Exposition / De l’Allemagne 1800-1939 : une défaite de l’art ?




 


Nous venons à peine de quitter L'Ange du bizarre d'Orsay qu'il convient de traverser la Seine, d'entrer au Louvre pour y découvrir De l'Allemagne. En donnant naissance au mouvement romantique français, le livre signé de la main de Mme de Staël prenait acte de l'émergence d'une culture. 
Au début du XIXeme siècle, l'Allemagne se constitue politiquement, d'une mosaïque d'Etats, elle devient une seule et même puissance. Et pour activer le processus, il lui faut s'appuyer sur une mouvance, une pensée, une émotion : c'est l'art qui portera cet élan, se faisant le reflet esthétisé de l'émergence d'une nation, l'inspirant au besoin.

En trois chapitres, l'exposition proposée par le Louvre présente cet élan, en explicite les thématiques, en dissèque les mécanismes. Prenant exemple sur la Renaissance, les Nazaaréens vont progressivement se détacher de l'imitation pure et souvent maladroite pur doucement trouver leur identité : temples majestueux, cathédrales somptueuses, l'architecture jouxte le réveil du glorieux passé des Hasbourg. Petit à petit, ce sont les paysages qui vont véhiculer cette ouverture d cœur, cet émerveillement devant une nature propice à agiter les sens et les sensations qui engendreront les idéaux germaniques.

Comme les personnages de Freidrich, les allemands tournent le dos à l'ombre et regardent la lumière, celle de la première étoile, de la lune pleine, du soleil naissant. Un symbole poignant, des peintures de toute beauté, tourmentées comme cette inquiétude qui saisit chaque citoyen de ce nouvel empire à l'idée de ses fragilités.Une inquiétude prophétique qui sent arriver les tourmentes de la 1ere guerre mondiale ? Les salles suivantes énoncent les tableaux qui amènent à cette boucherie, les images de la Révolution industrielle, l'homme mécanisé, transformé en chair à canon quelques décenies plus tard.

Et soudain les dessins d'Otto Dix, comme une insulte au bon sens, au respect de l'humain, de longs cris d'agonie dans des tranchées boueuses où l'on n'attend même plus la mort tellement on est abruti de fatigue et de faim.

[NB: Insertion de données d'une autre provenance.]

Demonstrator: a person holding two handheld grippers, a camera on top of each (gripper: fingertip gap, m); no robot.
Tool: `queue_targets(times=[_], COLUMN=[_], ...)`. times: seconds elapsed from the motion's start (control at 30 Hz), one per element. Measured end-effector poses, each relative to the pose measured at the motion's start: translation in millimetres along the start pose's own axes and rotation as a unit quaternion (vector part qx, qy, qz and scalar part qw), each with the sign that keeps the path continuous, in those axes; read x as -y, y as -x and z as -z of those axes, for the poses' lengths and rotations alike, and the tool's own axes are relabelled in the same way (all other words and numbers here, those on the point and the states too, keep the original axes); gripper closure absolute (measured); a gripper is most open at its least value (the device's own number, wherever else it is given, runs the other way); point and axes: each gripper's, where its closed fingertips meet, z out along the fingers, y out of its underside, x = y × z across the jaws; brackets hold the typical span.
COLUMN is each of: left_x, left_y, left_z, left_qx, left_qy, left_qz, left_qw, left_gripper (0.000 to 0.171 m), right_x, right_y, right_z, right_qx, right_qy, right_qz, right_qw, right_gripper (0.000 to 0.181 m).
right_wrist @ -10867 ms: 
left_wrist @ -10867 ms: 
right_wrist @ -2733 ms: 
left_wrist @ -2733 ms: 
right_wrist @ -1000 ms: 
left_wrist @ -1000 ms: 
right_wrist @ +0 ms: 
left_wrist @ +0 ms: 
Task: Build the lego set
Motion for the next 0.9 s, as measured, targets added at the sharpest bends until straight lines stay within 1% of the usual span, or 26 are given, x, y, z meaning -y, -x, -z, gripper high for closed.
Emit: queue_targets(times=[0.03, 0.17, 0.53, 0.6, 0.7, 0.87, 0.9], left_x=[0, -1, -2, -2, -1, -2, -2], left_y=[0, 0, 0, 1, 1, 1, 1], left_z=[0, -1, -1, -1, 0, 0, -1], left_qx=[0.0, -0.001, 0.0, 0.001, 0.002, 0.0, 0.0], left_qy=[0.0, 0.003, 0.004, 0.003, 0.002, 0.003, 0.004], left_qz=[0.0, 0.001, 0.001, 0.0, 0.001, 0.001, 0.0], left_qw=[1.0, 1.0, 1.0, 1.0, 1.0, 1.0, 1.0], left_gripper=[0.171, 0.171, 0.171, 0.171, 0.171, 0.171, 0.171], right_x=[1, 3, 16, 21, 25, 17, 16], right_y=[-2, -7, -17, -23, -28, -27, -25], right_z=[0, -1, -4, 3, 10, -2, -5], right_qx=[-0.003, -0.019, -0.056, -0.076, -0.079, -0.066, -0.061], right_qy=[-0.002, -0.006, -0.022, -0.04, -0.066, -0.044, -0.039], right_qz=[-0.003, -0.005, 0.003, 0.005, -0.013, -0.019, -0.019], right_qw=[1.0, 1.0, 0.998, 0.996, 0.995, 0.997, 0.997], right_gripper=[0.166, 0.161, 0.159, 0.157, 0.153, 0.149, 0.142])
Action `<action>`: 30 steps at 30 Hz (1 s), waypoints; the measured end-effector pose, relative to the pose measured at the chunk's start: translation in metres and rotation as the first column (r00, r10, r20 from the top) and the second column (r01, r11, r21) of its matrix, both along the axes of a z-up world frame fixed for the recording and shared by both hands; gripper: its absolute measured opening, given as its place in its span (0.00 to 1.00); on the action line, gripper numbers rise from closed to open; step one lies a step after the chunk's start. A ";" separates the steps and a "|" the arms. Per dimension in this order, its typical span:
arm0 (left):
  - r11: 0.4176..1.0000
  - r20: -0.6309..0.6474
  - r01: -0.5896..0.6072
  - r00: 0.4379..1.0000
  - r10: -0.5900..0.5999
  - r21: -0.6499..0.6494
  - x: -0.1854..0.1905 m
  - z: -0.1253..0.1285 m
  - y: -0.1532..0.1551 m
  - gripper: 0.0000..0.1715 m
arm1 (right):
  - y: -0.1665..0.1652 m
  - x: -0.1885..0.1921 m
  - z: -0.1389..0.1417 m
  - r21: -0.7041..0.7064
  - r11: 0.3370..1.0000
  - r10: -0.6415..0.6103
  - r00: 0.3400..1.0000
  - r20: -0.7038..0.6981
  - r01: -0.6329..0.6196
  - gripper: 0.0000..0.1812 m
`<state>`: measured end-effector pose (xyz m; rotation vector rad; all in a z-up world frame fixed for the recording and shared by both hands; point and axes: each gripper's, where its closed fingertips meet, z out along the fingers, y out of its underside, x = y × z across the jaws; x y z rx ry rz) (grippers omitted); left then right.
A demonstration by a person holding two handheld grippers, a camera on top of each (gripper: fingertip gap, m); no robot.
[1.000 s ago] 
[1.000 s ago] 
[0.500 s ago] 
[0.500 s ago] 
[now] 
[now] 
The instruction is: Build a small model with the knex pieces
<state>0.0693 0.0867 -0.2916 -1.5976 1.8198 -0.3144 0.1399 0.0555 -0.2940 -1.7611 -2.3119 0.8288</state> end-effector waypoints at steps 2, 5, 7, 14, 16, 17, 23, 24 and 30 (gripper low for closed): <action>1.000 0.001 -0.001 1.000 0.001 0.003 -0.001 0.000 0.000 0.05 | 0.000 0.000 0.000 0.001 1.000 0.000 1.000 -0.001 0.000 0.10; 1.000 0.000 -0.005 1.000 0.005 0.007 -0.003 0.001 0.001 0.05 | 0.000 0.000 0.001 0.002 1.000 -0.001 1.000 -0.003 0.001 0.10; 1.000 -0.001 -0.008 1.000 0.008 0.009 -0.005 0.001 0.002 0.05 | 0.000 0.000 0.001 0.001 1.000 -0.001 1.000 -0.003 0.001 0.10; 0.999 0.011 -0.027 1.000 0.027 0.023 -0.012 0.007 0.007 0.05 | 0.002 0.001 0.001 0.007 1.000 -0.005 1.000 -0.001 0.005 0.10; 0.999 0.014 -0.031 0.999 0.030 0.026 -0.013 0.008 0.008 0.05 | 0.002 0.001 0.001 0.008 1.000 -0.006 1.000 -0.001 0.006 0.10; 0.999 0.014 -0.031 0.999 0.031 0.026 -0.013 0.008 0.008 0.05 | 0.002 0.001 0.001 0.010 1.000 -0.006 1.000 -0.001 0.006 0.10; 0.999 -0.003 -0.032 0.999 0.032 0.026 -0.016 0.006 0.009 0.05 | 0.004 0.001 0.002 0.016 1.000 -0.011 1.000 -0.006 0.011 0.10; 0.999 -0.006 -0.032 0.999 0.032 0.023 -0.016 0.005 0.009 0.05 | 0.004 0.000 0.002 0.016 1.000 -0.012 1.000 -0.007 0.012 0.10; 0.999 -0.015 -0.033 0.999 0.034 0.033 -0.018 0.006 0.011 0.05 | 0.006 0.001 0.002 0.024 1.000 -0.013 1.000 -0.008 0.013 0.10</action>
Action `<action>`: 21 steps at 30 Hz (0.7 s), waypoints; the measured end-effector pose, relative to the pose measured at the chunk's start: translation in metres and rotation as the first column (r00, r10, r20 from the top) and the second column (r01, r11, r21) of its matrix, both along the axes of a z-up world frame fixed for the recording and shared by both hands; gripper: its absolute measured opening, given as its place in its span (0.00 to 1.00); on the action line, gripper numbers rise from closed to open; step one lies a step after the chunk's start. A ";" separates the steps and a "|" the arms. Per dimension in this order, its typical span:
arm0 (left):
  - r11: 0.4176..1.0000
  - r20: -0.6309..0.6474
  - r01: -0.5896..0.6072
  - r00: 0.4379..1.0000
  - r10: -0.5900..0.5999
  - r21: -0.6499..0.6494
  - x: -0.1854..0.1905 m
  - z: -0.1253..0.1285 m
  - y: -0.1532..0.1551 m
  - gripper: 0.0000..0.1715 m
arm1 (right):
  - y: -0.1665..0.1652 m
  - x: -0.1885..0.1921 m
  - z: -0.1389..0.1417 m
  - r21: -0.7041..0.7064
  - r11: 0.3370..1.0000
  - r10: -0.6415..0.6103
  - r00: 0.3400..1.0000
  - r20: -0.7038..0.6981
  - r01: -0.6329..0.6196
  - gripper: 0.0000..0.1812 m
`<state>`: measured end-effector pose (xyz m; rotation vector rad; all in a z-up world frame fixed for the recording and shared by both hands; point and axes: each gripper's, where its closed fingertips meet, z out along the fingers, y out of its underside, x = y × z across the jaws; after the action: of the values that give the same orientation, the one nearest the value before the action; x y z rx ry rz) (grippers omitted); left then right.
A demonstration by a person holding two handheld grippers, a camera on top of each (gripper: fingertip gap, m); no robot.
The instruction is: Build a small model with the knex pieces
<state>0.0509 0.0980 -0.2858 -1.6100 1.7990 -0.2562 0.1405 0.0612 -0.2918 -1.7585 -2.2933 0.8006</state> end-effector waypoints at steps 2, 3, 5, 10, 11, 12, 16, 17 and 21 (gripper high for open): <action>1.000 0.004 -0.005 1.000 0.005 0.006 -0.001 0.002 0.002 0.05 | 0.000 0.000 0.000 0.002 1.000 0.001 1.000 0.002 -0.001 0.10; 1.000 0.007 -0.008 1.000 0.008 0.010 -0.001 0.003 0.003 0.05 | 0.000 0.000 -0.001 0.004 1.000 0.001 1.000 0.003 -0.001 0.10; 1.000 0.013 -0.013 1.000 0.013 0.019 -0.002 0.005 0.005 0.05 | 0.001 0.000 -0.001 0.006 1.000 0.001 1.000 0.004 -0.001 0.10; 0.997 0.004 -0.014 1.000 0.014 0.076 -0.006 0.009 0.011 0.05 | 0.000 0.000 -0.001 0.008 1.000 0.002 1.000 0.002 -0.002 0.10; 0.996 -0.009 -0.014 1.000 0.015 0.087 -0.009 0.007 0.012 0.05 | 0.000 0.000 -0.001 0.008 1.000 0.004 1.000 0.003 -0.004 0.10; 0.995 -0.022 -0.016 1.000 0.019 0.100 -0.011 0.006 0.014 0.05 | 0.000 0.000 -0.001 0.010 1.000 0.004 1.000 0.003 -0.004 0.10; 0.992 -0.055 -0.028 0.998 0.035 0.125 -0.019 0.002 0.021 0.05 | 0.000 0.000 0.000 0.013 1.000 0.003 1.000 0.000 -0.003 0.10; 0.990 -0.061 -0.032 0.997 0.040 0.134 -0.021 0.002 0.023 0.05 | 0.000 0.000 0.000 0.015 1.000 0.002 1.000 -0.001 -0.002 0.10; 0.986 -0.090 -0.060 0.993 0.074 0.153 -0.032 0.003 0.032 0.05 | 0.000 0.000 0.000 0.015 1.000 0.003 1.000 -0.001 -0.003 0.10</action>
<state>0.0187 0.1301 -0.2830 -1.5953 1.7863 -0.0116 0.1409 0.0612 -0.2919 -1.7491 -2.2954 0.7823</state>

Les xylographies de Käthe Kollwitz, exhumées des tombes, les lithographies de Max Beckmann, des puzzles d'horreurs. Née dans la couleur et la lumière, la culture allemande s'engouffre dans l'ombre, le noir absolu. Ce jeune garçon qui pose devant l'objectif d'August Sander en chemise brune, une croix gammée au bras. Une défaite de l'art ?

La question se pose, remarquablement reliée et débattue par un ensemble de conférences, de lectures, un colloque également Weimar, une histoire allemande. Notons par ailleurs Voix de l'Allemagne, une programmation musicale filmée qui ajoute à l'image la force de l'harmonie. Le cinéma justement joue ici un rôle important qui anime la fixité des tableaux. Déjà l'exposition met en regard Metropolis de Fritz Lang et les représentations d'usine. Nosferatu de Murnau, sa relecture par Herzog montrent comment les dessins de l'entre deux guerres ont impacté l'imaginaire des réalsateurs, dictant l'expressionisme allemand, influençant ses hériteirs des années plus tard comme en témoigne l'intégrale de Berlin Alexaderplatz du regreté Fassbinder.

En projetant cette saga, le Louvre apporte une nouvelle pierre au cycle décrit dans l'exposition, une conclusion en forme de passerelle vers le cinéma allemand contemporain avec des œuvres comme La Chute. A découvrir donc non comme un tout mais un mouvement du passé vers l'avenir.